**THE PROBLEM**:
Return only the lines of the data below from the line with "column 82, row 175" up to and including the line with "Challenge accepted? Locate the dark", exactly as written, with the pictures omitted.

**INPUT MATERIAL**:
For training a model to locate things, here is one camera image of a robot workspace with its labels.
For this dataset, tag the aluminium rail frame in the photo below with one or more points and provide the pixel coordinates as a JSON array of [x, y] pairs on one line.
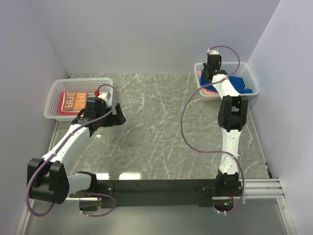
[[263, 212]]

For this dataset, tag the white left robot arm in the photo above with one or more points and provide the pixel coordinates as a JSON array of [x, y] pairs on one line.
[[47, 178]]

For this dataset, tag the peach orange towel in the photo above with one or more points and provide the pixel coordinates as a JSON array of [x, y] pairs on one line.
[[204, 90]]

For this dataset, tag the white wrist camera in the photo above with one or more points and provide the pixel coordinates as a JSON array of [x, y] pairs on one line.
[[105, 96], [212, 52]]

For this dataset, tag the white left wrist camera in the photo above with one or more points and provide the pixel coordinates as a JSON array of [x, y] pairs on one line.
[[105, 96]]

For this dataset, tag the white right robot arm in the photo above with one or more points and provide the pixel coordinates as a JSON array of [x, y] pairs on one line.
[[231, 118]]

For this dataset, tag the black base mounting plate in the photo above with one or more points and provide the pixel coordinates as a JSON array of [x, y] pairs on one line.
[[135, 193]]

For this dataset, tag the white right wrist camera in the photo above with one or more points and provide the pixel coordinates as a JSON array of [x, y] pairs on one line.
[[212, 52]]

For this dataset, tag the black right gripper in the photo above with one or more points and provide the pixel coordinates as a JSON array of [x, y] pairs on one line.
[[205, 67]]

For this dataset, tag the blue towel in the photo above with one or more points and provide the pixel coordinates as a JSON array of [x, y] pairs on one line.
[[237, 83]]

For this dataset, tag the pink red towel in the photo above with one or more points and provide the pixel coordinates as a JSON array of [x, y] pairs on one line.
[[60, 107]]

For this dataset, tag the beige patterned towel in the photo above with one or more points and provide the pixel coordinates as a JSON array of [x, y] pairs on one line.
[[73, 101]]

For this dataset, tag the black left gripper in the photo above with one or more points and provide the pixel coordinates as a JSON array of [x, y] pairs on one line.
[[115, 119]]

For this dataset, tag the empty white plastic basket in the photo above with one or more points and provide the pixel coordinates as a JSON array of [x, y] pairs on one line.
[[56, 93]]

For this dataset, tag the white basket with towels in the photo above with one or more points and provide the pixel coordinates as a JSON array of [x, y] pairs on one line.
[[244, 72]]

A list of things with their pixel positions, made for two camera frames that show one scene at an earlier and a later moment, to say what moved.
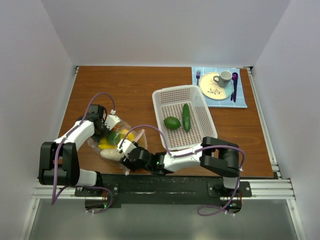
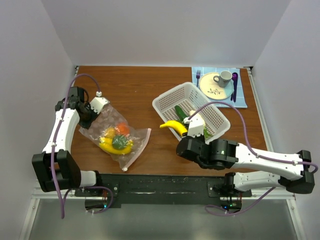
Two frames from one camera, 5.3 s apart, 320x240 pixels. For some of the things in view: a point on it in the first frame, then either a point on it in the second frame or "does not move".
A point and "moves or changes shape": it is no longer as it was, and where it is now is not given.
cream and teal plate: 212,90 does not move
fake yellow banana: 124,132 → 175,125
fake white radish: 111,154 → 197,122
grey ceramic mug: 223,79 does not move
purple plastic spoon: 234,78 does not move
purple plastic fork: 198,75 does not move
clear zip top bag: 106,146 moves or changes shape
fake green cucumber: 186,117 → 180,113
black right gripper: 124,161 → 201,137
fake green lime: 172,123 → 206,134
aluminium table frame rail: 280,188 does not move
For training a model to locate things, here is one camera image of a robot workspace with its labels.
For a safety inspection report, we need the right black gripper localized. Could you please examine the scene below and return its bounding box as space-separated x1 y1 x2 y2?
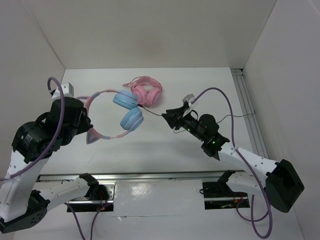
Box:
161 105 206 142

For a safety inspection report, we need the thin black headphone cable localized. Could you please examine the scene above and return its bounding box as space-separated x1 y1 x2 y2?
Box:
136 102 256 135

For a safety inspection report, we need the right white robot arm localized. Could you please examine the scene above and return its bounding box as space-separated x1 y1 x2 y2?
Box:
161 106 305 213

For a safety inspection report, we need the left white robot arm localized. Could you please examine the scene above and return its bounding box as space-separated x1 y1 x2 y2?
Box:
0 97 99 234

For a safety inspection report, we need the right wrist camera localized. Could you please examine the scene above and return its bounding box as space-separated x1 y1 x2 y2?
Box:
182 94 198 117

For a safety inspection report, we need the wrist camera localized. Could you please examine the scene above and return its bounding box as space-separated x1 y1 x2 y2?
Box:
51 82 75 101
182 94 198 117

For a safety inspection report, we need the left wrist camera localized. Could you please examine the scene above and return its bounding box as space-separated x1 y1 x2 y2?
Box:
51 82 75 101

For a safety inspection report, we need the aluminium front rail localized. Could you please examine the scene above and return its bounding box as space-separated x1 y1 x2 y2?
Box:
38 169 246 182

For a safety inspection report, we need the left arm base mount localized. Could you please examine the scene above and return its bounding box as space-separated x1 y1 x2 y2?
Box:
68 181 116 213

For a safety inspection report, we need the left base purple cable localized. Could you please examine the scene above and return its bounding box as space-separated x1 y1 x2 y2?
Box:
64 199 115 238

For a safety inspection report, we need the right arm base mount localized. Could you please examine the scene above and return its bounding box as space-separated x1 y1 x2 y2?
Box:
199 181 250 210

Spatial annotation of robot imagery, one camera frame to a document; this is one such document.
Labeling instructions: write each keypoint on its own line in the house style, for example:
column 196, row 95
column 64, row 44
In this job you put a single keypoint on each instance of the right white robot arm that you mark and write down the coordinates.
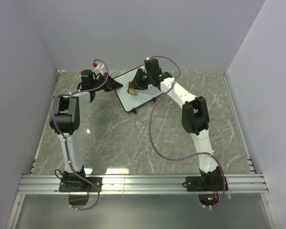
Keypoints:
column 195, row 117

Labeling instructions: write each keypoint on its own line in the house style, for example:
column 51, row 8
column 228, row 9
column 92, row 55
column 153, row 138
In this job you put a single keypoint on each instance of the yellow bone-shaped eraser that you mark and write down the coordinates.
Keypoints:
column 131, row 91

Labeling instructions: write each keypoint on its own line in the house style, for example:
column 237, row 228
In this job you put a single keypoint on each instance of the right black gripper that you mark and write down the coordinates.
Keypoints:
column 137, row 79

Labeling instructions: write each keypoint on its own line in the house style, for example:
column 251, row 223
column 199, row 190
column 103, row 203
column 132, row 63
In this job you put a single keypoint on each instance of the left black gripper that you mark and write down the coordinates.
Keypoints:
column 111, row 85

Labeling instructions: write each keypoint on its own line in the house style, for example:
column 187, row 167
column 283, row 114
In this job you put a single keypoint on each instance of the aluminium mounting rail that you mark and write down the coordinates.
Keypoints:
column 142, row 184

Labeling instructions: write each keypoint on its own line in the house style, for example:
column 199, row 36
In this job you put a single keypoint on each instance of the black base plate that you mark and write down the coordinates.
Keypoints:
column 78, row 185
column 202, row 184

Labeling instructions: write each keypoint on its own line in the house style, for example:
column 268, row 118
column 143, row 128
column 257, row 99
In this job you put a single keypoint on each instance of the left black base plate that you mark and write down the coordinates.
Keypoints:
column 78, row 185

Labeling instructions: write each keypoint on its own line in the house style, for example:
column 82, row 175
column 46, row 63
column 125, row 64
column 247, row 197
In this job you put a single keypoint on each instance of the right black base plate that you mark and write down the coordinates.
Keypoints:
column 202, row 184

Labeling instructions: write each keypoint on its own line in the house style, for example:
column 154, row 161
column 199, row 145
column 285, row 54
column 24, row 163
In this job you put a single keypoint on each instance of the small white whiteboard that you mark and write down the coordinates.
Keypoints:
column 130, row 102

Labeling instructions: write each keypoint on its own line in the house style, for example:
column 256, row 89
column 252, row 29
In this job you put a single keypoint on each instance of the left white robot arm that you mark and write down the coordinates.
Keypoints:
column 65, row 115

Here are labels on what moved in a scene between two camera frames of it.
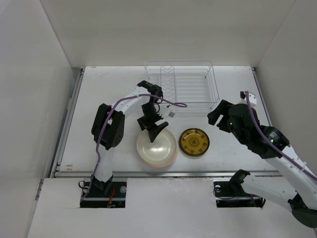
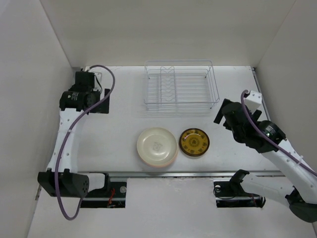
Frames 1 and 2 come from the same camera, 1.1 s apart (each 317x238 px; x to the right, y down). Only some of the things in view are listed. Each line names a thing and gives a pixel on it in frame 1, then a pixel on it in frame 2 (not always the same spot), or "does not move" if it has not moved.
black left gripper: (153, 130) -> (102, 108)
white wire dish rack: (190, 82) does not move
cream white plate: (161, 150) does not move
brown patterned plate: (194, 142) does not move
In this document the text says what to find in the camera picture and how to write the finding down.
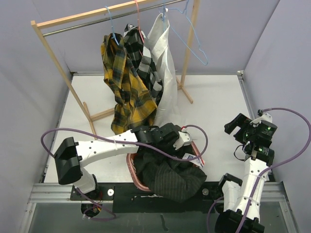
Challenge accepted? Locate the dark pinstriped shirt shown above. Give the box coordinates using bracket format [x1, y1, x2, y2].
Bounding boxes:
[134, 149, 207, 203]

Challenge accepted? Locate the pink plastic laundry basket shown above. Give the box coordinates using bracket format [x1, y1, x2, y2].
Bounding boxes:
[126, 153, 205, 192]

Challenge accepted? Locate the light blue wire hanger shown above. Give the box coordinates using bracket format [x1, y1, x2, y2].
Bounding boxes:
[166, 0, 209, 66]

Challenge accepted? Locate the blue hanger of white shirt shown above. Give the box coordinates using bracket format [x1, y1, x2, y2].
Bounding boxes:
[162, 1, 169, 32]

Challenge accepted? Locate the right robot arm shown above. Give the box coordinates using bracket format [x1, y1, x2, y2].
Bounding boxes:
[214, 112, 277, 233]

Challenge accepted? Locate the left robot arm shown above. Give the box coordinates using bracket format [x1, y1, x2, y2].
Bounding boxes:
[54, 123, 192, 200]

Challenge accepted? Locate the yellow plaid shirt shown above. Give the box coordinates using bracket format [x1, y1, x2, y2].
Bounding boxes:
[101, 34, 157, 134]

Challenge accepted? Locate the black white checked shirt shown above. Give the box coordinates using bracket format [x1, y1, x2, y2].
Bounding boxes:
[123, 24, 163, 104]

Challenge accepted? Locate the blue hanger of yellow shirt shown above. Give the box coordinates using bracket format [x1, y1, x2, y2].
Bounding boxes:
[104, 6, 119, 46]

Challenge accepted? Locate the pink hanger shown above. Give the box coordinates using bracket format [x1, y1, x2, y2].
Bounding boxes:
[134, 0, 145, 45]

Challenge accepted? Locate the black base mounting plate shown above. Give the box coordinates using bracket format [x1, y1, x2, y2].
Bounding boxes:
[70, 182, 243, 215]

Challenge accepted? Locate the metal hanging rod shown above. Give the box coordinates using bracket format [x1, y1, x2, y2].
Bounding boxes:
[43, 0, 185, 37]

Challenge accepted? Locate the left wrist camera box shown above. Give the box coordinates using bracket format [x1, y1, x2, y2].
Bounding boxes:
[173, 127, 192, 150]

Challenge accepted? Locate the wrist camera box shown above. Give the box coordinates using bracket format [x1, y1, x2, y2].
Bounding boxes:
[173, 127, 192, 150]
[250, 109, 273, 125]

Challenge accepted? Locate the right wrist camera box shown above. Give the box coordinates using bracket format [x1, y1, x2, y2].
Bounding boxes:
[250, 109, 273, 125]

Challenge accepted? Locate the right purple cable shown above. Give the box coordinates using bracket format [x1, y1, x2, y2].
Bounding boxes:
[206, 107, 311, 233]

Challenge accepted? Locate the wooden clothes rack frame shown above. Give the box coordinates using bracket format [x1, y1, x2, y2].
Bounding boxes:
[31, 0, 193, 134]

**RESPONSE TO THE EXERCISE**:
column 82, row 175
column 46, row 63
column 125, row 64
column 247, row 197
In this job you put a single keypoint on each instance of the right black base plate that you mark and write down the coordinates.
Keypoints:
column 202, row 184

Labeling instructions: write each keypoint on its own line in the house style, for example:
column 154, row 161
column 199, row 145
column 285, row 54
column 24, row 163
In this job you put a single keypoint on each instance of the small white whiteboard that you mark and write down the coordinates.
Keypoints:
column 130, row 102

Labeling instructions: write each keypoint on its own line in the house style, for example:
column 256, row 89
column 252, row 29
In this job you put a single keypoint on each instance of the left white robot arm that you mark and write down the coordinates.
Keypoints:
column 65, row 115

Here are labels on what moved in a scene between two camera frames of it.
Frames 1 and 2 come from the same camera, 1.1 s apart (each 317x238 px; x to the right, y down). Only some of the things in view are listed. Each line names a thing and gives a pixel on it in frame 1, then a pixel on it in frame 2 (not always the same spot), or "does not move" if it has not moved.
black left gripper: (153, 130) -> (102, 108)
white wire dish rack: (190, 82) does not move
cream white plate: (161, 150) does not move
brown patterned plate: (194, 142) does not move
In this document the text says what to find in the camera picture and how to write the finding down.
Challenge accepted? Locate the dark pinstriped shirt shown above. Give the box coordinates using bracket format [x1, y1, x2, y2].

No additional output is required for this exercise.